## REQUIREMENT
Give back the whole listing exactly as shown.

[GIVEN INFORMATION Boundary: Start]

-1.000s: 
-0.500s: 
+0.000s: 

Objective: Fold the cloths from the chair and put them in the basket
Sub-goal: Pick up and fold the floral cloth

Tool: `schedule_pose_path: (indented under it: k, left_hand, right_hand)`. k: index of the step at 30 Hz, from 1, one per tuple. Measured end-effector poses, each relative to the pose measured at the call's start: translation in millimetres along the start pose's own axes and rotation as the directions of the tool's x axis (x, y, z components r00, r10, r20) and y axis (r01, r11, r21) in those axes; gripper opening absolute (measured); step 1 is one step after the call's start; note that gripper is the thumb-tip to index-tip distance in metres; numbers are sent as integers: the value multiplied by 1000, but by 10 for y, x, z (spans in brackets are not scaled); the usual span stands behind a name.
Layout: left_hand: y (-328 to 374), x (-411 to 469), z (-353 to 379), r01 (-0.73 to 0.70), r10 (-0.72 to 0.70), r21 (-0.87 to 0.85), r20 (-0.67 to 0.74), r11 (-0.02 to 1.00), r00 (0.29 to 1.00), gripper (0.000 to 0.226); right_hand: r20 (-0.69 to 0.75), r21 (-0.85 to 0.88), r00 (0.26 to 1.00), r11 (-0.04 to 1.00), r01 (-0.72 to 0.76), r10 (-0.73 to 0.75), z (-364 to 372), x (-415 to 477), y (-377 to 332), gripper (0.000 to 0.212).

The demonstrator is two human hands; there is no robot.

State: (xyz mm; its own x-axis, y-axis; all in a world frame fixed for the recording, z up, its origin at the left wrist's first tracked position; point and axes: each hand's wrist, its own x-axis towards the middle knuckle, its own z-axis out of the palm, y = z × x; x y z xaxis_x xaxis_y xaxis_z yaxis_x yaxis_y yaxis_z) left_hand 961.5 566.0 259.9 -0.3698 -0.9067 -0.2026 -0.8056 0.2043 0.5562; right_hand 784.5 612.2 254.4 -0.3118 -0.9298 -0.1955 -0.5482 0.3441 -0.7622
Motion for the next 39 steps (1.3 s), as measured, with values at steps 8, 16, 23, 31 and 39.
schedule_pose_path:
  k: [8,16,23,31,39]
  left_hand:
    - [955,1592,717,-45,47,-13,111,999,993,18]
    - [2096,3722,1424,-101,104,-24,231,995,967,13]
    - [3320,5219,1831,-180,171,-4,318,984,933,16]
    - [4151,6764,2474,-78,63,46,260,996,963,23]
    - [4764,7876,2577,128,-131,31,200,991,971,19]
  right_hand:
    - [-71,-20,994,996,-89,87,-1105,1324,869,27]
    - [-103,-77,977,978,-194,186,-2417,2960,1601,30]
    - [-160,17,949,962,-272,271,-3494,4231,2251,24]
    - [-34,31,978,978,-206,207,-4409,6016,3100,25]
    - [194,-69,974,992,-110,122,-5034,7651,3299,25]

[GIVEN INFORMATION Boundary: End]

## ANSWER BOX
-1.000s: 
-0.500s: 
+0.000s: 

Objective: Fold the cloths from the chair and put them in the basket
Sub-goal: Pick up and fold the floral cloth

Tool: `schedule_pose_path: (indented under it: k, left_hand, right_hand)`. k: index of the step at 30 Hz, from 1, one per tuple. Measured end-effector poses, each relative to the pose measured at the call's start: translation in millimetres along the start pose's own axes and rotation as the directions of the tool's x axis (x, y, z components r00, r10, r20) and y axis (r01, r11, r21) in those axes; gripper opening absolute (measured); step 1 is one step after the call's start; note that gripper is the thumb-tip to index-tip distance in metres; numbers are sent as integers: the value multiplied by 1000, but by 10 for y, x, z (spans in brackets are not scaled); the usual span stands behind a name.
Layout: left_hand: y (-328 to 374), x (-411 to 469), z (-353 to 379), r01 (-0.73 to 0.70), r10 (-0.72 to 0.70), r21 (-0.87 to 0.85), r20 (-0.67 to 0.74), r11 (-0.02 to 1.00), r00 (0.29 to 1.00), gripper (0.000 to 0.226); right_hand: r20 (-0.69 to 0.75), r21 (-0.85 to 0.88), r00 (0.26 to 1.00), r11 (-0.04 to 1.00), r01 (-0.72 to 0.76), r10 (-0.73 to 0.75), z (-364 to 372), x (-415 to 477), y (-377 to 332), gripper (0.000 to 0.212).

The demonstrator is two human hands; there is no robot.

State: (xyz mm; its own x-axis, y-axis; all in a world frame fixed for the recording, z up, its origin at the left wrist's first tracked position; point and axes: each hand's wrist, its own x-axis towards the middle knuckle, its own z-axis out of the palm, y = z × x; x y z xaxis_x xaxis_y xaxis_z yaxis_x yaxis_y yaxis_z) left_hand 961.5 566.0 259.9 -0.3698 -0.9067 -0.2026 -0.8056 0.2043 0.5562; right_hand 784.5 612.2 254.4 -0.3118 -0.9298 -0.1955 -0.5482 0.3441 -0.7622
Motion for the next 39 steps (1.3 s), as measured, with values at steps 8, 16, 23, 31 and 39.
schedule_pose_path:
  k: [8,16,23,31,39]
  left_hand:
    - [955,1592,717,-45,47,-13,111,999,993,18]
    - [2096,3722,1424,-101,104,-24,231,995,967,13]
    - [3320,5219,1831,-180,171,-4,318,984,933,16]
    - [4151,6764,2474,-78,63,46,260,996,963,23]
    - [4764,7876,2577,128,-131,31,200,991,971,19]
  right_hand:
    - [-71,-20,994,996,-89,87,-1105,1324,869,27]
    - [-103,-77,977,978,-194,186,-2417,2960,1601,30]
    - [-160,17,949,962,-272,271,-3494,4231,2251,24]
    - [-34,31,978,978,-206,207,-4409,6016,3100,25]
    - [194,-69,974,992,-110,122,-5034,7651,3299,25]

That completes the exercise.